Can you try running the build with koji directly to see if it has the same symptoms? koji build f24 --scratch $(fedpkg giturl) When watching tasks, it polls Koji for the status once per second. As far as I know, there is no other way to get the same information. I guess all we could do here is change the interval.
I guess the code is coming from the rpkg package which, regarding the watch method, seems to be just copy&paste of the code from the koji client. Koji client itself seems to consume a bit less CPU, but it still seems too much for me. It seems koji uses 5 seconds polling interval, but rpkg uses 1 second polling interval. I think it shouldn't matter much, 1 second is pretty long, but I think the following is the problem: http://fpaste.org/344262/ Notice the number of select calls in less than 100 milliseconds - this is what's utilizing the CPU.
Increasing the sleep delay to 5 seconds didn't help much: 18:28:53.190394 select(4, [3], [], [], {43200, 0}) = 1 (in [3], left {43199, 585421}) 18:28:53.605273 read(3, "\27\3\3\1,", 5) = 5 18:28:53.605495 read(3, "e\210\v8\3101+yQR\234p\343[\366\311\213\276b\227\217\226V1z\356\371\34/\16r\7"..., 300) = 300 18:28:53.605877 select(4, [3], [], [], {43200, 0}) = 1 (in [3], left {43199, 999994}) 18:28:53.606229 select(4, [3], [], [], {43200, 0}) = 1 (in [3], left {43199, 999995}) ..... 18:28:53.630567 select(4, [3], [], [], {43200, 0}) = 1 (in [3], left {43199, 598114}) 18:28:54.032746 read(3, "\27\3\3\1+", 5) = 5 18:28:54.032944 read(3, "e\210\v8\3101+{\274\177\251%Ze8\347l\255\201\231\34]\267\242\33-\360\276].4\352"..., 299) = 299 18:28:54.033262 select(4, [3], [], [], {43200, 0}) = 1 (in [3], left {43199, 999994}) 18:28:54.033516 select(4, [3], [], [], {43200, 0}) = 1 (in [3], left {43199, 999996}) ... You can see it never sleeps longer than 0.4 seconds.

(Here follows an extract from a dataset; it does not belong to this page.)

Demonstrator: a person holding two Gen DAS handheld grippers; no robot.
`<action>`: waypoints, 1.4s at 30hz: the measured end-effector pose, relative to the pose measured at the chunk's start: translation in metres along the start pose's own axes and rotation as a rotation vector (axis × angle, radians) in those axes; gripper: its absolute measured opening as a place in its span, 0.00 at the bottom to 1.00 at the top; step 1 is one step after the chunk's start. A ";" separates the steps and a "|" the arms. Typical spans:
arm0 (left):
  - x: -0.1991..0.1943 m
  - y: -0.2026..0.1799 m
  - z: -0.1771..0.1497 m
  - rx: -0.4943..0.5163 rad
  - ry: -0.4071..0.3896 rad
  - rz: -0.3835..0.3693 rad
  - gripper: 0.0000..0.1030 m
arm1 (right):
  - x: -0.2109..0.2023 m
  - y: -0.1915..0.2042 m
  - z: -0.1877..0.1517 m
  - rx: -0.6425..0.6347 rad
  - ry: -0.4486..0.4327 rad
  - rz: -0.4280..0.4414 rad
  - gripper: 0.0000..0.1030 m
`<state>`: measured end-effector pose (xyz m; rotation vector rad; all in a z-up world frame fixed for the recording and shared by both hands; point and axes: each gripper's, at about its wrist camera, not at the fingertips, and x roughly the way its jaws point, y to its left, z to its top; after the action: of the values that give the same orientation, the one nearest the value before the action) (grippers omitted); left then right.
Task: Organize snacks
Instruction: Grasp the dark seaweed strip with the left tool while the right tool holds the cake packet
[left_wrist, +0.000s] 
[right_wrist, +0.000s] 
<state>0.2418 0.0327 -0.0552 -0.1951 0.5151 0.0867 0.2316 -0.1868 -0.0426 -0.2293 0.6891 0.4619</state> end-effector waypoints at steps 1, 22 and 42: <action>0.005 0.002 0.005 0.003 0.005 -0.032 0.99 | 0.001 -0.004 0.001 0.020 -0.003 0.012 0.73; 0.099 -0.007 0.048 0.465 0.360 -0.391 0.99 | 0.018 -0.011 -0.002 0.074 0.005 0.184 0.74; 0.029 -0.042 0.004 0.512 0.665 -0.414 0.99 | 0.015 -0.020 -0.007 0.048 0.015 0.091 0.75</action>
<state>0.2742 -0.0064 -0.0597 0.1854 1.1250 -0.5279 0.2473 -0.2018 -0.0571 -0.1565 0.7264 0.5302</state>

The following hack of _watch_koji_tasks seems to improve the situation: - time.sleep(1) + clk = time.time() + while time.time() < clk + 5: + time.sleep(5)

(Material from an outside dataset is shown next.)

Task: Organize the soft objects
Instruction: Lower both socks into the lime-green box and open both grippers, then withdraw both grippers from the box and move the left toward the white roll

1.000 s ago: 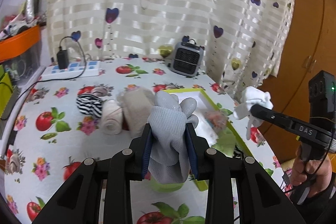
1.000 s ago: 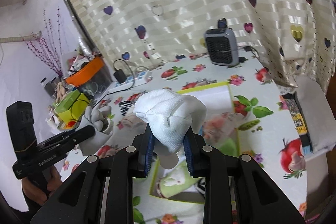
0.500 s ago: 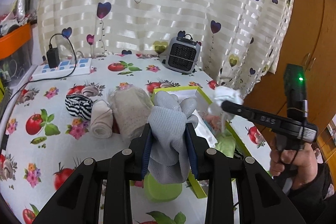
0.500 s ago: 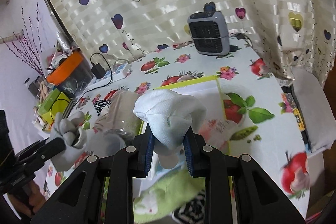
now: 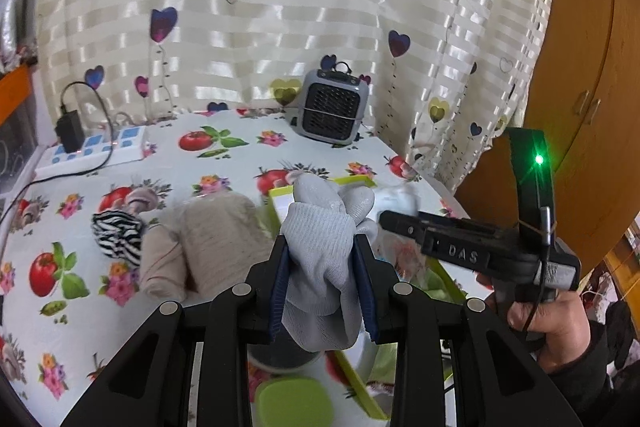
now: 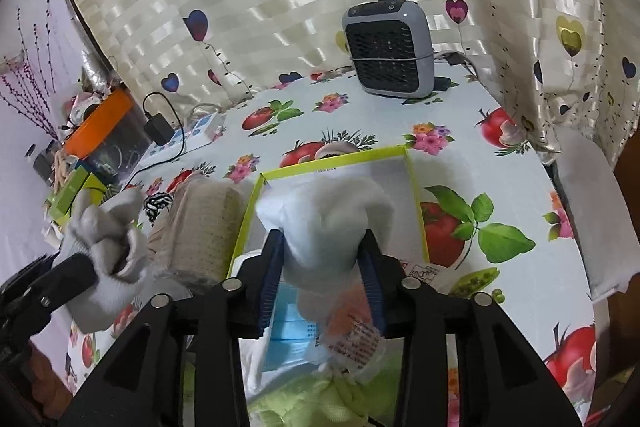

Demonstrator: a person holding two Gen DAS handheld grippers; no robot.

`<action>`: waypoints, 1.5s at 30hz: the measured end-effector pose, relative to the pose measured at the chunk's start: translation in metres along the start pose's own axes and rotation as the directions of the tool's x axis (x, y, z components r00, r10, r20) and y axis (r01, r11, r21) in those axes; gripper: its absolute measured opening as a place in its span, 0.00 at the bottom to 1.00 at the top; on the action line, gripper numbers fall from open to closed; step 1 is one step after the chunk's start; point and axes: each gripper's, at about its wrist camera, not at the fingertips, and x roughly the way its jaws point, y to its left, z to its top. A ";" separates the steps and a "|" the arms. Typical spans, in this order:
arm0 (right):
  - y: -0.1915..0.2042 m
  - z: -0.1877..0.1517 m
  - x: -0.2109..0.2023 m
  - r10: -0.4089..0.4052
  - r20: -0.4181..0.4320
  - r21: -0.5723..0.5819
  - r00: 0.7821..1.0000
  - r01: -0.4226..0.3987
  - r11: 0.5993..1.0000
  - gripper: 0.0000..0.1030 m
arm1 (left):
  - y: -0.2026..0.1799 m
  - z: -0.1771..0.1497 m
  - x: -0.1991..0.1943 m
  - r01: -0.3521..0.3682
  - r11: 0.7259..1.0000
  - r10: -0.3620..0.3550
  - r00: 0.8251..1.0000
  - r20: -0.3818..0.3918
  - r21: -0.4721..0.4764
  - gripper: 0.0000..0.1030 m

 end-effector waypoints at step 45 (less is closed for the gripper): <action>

Or maybe better hack: clk = time.time() clkn = clk while clkn < clk + 5: time.sleep(clk + 5 - clkn) clkn = time.time()
I retried on another machine and it seems that just: time.sleep(5) should be enough.

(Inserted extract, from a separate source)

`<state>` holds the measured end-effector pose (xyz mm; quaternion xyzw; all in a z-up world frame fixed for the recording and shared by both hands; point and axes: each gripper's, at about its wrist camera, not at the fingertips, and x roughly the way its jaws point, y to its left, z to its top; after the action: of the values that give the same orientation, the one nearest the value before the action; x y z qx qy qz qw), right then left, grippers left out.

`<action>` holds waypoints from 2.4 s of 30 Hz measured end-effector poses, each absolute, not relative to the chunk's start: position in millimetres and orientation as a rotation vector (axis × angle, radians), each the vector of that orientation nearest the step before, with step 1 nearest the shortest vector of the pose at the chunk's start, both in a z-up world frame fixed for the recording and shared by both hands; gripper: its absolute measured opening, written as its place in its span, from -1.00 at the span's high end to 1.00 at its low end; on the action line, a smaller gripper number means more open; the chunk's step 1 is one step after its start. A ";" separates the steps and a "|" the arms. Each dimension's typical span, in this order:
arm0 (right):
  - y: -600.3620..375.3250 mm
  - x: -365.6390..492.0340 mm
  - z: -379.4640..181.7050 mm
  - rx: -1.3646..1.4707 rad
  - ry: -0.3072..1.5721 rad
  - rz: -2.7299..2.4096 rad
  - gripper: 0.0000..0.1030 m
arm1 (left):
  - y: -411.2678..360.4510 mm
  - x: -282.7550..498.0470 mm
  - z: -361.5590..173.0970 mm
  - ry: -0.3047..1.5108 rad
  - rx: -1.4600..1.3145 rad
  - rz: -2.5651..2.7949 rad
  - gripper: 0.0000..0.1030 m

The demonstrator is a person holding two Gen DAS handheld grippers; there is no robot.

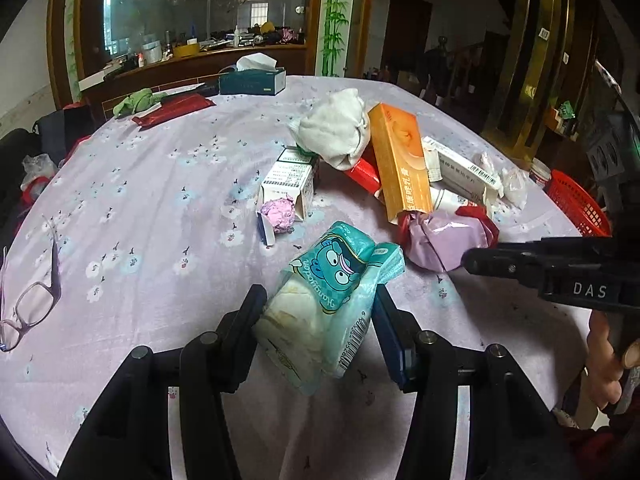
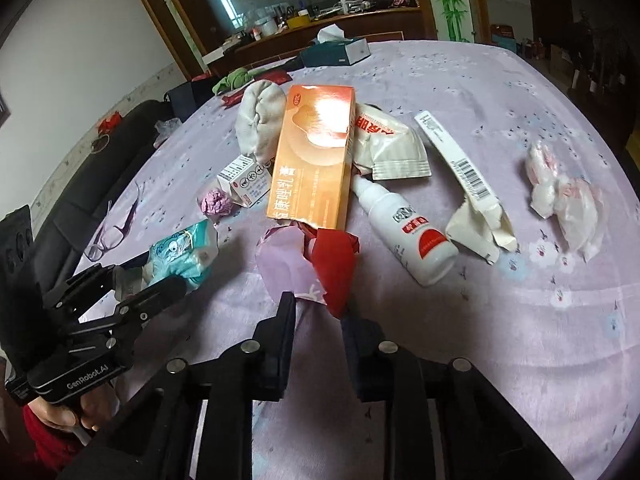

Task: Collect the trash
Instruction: 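Grasp the tissue pack with the left tool while the right tool grasps the pink bundle, then carry both items to the red wastebasket and open both tools to drop them, then return both tools to the table toward the orange box and plastic bag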

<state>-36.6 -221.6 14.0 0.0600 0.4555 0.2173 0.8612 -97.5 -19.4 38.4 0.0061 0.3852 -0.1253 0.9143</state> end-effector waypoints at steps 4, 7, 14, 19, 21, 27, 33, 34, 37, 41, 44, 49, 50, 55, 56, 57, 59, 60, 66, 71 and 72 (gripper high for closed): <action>-232.1 -51.5 23.5 0.147 0.917 0.457 0.96 | -25.4 -99.9 45.3 0.770 0.008 -0.275 -0.01; -243.6 -61.1 31.0 0.166 0.899 0.458 0.96 | -33.4 -102.0 52.2 0.755 0.011 -0.297 -0.01; -253.8 -69.1 32.2 0.177 0.899 0.471 0.95 | -46.6 -103.6 59.4 0.740 0.020 -0.318 -0.01; -268.2 -78.0 43.1 0.205 0.850 0.465 0.96 | -51.7 -107.4 67.2 0.727 0.028 -0.329 -0.01; -279.8 -81.1 48.2 0.240 0.835 0.453 0.96 | -55.9 -107.1 71.4 0.726 0.029 -0.341 -0.01; -338.0 -96.7 67.1 0.328 0.769 0.334 0.96 | -92.3 -105.8 87.6 0.701 0.053 -0.429 -0.01; -424.3 -117.5 86.3 0.399 0.693 0.121 0.96 | -163.0 -98.6 102.4 0.692 0.068 -0.567 -0.01; -439.5 -120.6 87.9 0.415 0.684 0.081 0.96 | -178.1 -96.7 105.1 0.693 0.069 -0.594 -0.01; -482.0 -127.7 91.7 0.454 0.663 -0.016 0.96 | -228.0 -91.3 112.2 0.689 0.093 -0.673 -0.01; -529.7 -126.4 93.9 0.489 0.644 -0.122 0.96 | -289.5 -80.5 118.5 0.714 0.093 -0.770 -0.01; -561.3 -123.4 92.1 0.522 0.638 -0.187 0.96 | -339.9 -70.8 121.8 0.717 0.109 -0.822 -0.01; -603.6 -113.1 85.6 0.548 0.637 -0.261 0.95 | -418.1 -55.9 115.5 0.761 0.139 -0.881 -0.03; -608.2 -109.9 83.9 0.549 0.639 -0.270 0.93 | -431.3 -52.8 113.2 0.762 0.147 -0.883 -0.05; -629.9 -108.2 74.8 0.554 0.641 -0.317 0.23 | -474.0 -36.7 100.8 0.795 0.170 -0.849 -0.35; -629.7 -112.5 75.5 0.558 0.630 -0.316 0.23 | -474.2 -34.2 99.1 0.813 0.156 -0.849 -0.36; -632.0 -116.0 75.3 0.555 0.626 -0.313 0.23 | -470.4 -33.8 97.3 0.826 0.144 -0.854 -0.38; -629.4 -125.5 77.6 0.544 0.610 -0.319 0.23 | -461.0 -34.7 97.2 0.832 0.137 -0.856 -0.42; -626.1 -132.1 79.6 0.534 0.596 -0.315 0.23 | -452.8 -36.2 98.3 0.827 0.136 -0.847 -0.44; -580.5 -145.5 85.3 0.510 0.574 -0.218 0.04 | -392.0 -56.1 103.7 0.789 0.116 -0.806 -0.53; -532.1 -137.7 90.0 0.467 0.598 -0.118 -0.01 | -337.8 -74.0 105.8 0.769 0.111 -0.776 -0.54; -525.8 -136.4 89.1 0.462 0.602 -0.109 -0.05 | -325.3 -76.9 105.6 0.768 0.111 -0.764 -0.54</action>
<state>-136.4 -525.8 89.1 0.2253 0.2939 -0.0533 0.9274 -76.9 -325.3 105.6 0.0527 0.3655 -0.3634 0.8553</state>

(In reply to Jaroslav Škarvada from comment #7) > I retried on another machine and it seems that just: > time.sleep(5) > should be enough. and consistent with koji cli
Created attachment 1139677 [details] Proposed fix Lower CPU utilization by increasing the sleep interval and make it consistent with koji-cli defaults.
There may be more to optimize (e.g. the number of select calls), but this should be a good start.
I just tried running a scratch-build (didn't have anything to build), and fedpkg barely uses any CPU here. Those select calls you mention, do they happen during the "time.sleep(1)" ? Or do they happen in between sleeps, when fedpkg is actually doing something?
(In reply to Mathieu Bridon from comment #11) > I just tried running a scratch-build (didn't have anything to build), and > fedpkg barely uses any CPU here. > > Those select calls you mention, do they happen during the "time.sleep(1)" ? > Or do they happen in between sleeps, when fedpkg is actually doing something? It seems it happen between sleeps. By looking on the strace, it's full of: 17:08:55.278088 select(4, [3], [], [], {43200, 0}) = 1 (in [3], left {43199, 999994}) 17:08:55.278412 select(4, [3], [], [], {43200, 0}) = 1 (in [3], left {43199, 999994}) i.e. waiting for one FD #3, waiting for input, waiting for 43200 seconds, returned after 43199.999994 seconds. Is the timing so critical? Cannot it wait longer and read the FD in batches?
As of fedpkg-1.24-3.fc24.noarch, this does not happen. Thanks for your effort to dig into this issue. To close this bug at this moment. Feel free to reopen if this performance issue happens again.